Los afectados respondieron como pudieron: con marchas con antorchas, con denuncias, pero irremediablemente perdieron la batalla. En 1851 la Standard Oil controlaba el 95% de las refinerías petroleras de todo Estados Unidos.
La periodista Ida Tarbell, quien creciera respirando, comiendo y durmiendo sobre el petróleo, supo de su sabor amargo y su veneno, y se convirtió en la piedrita en el zapato del gigante neoyorquino. Voluntariosa e inquisitiva como era, en su momento quiso conocer al ser humano que estaba detrás de este fenómeno que cambiaría la faz del capitalismo, tal como se le conocía hasta entonces.
Al no lograr un encuentro de tú a tú, Ida Tarbell se apareció en la iglesia bautista a la que invariablemente asistía el ya viejo barón, que, como era su costumbre, ese día también le habló a la multitud. ¿De qué virtudes y bondades cristianas les habrá hablado en su prédica?
No vean contradicción en esto. Recordemos a Max Weber y su análisis de la relación entre protestantismo y dinero, su particularidad de ver con buenos ojos el enriquecimiento como una señal de salvación. También, el viejo pudo defenderse argumentando que era casi un asceta en sus gastos, que no aprobaba las excentricidades en el uso de la fortuna, como podía hacer su hija Edith, la que se llenaba los bolsillos con moneditas de diez centavos para repartir a los desconocidos en las calles.
El pueblo norteamericano agradeció su donación generosa para erradicar el devastador parásito llamado anquilostoma. No olvidemos que sí bien existe el lavado de dinero, también existe el lavado de conciencia.
Es así que un hombre ruin se convierte en un hombre admirado. “Detrás de toda gran fortuna hay un crimen”, es una frase atribuida a Balzac, que sí era un verdadero escritor.
Think big and kick your ass es uno de los títulos con que el magnate y presidente Donald Trump nombró uno de esos libros que se adjudica haber escrito. Tal vez debió decir “think big and kick THEIR asses”, para ser más “justos”. Hablo del mismo hombre que quiere levantar las restricciones a la extensión en suelo norteamericano del oleoducto Keystone XL Pipeline, que partiendo desde Canadá atravesaría tierras de reserva indígena, representando un peligro para su supervivencia y para el medioambiente de forma más que notable. La tierra, el agua, el ecosistema, todo puede ser sacrificado cuando se puja por los intereses de las compañías del gas y del petróleo.

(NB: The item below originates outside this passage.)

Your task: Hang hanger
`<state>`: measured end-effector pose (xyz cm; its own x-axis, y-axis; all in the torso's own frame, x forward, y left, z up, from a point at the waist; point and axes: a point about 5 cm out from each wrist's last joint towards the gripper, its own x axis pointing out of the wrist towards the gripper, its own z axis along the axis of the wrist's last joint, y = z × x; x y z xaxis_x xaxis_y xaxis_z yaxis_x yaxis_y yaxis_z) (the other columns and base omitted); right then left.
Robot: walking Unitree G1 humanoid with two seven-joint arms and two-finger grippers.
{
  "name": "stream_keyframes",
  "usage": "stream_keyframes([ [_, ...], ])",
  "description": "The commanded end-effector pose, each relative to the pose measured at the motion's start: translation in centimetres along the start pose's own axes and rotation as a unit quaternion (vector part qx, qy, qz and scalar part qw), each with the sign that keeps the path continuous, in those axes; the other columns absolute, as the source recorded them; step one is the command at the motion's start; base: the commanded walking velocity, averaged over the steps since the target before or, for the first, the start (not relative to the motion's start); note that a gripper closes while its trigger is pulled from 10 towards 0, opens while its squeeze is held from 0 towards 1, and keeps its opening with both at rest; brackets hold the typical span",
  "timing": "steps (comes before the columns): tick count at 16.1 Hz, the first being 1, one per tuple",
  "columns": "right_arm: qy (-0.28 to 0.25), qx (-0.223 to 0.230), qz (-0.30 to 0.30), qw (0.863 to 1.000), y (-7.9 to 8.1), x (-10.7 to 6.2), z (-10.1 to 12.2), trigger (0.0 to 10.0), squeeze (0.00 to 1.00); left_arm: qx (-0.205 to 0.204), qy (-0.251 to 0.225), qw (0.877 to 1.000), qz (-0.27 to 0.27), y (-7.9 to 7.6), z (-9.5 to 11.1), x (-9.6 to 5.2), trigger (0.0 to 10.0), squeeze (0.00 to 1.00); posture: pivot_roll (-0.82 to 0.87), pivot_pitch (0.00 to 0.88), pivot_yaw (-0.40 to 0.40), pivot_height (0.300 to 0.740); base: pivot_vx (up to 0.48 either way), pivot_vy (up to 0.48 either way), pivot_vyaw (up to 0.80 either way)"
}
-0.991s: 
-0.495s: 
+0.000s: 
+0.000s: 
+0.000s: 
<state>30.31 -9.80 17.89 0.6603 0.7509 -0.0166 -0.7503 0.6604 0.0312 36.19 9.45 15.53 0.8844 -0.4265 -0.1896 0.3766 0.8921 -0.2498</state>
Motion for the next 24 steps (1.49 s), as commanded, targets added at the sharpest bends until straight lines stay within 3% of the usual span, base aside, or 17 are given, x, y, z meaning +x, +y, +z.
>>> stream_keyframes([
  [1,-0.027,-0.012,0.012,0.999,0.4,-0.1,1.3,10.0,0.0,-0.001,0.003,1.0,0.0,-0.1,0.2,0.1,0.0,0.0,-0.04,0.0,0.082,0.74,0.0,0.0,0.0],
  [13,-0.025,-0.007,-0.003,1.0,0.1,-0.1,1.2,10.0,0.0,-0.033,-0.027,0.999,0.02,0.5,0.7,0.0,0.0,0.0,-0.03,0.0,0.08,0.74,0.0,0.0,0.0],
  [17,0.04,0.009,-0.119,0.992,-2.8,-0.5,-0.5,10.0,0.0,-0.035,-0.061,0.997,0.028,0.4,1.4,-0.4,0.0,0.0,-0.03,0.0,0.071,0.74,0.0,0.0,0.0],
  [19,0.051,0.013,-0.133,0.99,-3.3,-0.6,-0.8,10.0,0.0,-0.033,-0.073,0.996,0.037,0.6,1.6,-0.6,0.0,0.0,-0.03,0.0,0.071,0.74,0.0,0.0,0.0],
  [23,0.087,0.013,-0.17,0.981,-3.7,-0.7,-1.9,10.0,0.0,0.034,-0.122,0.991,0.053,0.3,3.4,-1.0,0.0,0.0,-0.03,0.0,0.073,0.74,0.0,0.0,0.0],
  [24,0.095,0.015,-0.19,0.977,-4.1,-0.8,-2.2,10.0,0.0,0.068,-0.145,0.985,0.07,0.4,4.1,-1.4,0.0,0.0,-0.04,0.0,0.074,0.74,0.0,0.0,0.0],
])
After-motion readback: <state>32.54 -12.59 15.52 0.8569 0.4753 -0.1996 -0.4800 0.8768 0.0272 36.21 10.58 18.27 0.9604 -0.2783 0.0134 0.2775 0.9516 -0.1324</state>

Recuerdo que, siendo niña, pude hojear algunos ejemplares de lo que era “un rezago del capitalismo”: las revistas Selecciones del Reader’s Digest en español, que en mi casa conservaban. Me atrapaba en particular un paisaje de una belleza singular que anunciaba servicios de revelado fotográfico: “Los laboratorios Esso hacen maravillas con el petróleo”.
Esso fue uno de los varios baby trusts en los que tuvo que compartimentarse la Standard Oil, luego de que el presidente Roosevelt firmara el Sherman Antitrust Act. Paradójicamente, el pulpo lejos de debilitarse se fortaleció con estas subdivisiones. Ya saben, “el gato siempre cae de pie”, pero lo que me queda claro que con el petróleo se hacen maravillas y atrocidades también.
Pero si me dieran a escoger entre haber sido un vástago de Rockefeller o la piedrita en el zapato que fue Ida Tarbell, ya se imaginan qué preferiría. La periodista terminó sus días en una granja cultivando la tierra, como el Cándido de Voltaire, aunque su candidez era mínima.
Había hurgado bien adentro en la contradictoria naturaleza humana y sabía de qué están hechos algunos hombres y en qué descansa su poder. Seguramente, el olor de la tierra le fue mucho más gratificante que el que despedían los asfixiantes campos de petróleo de su infancia.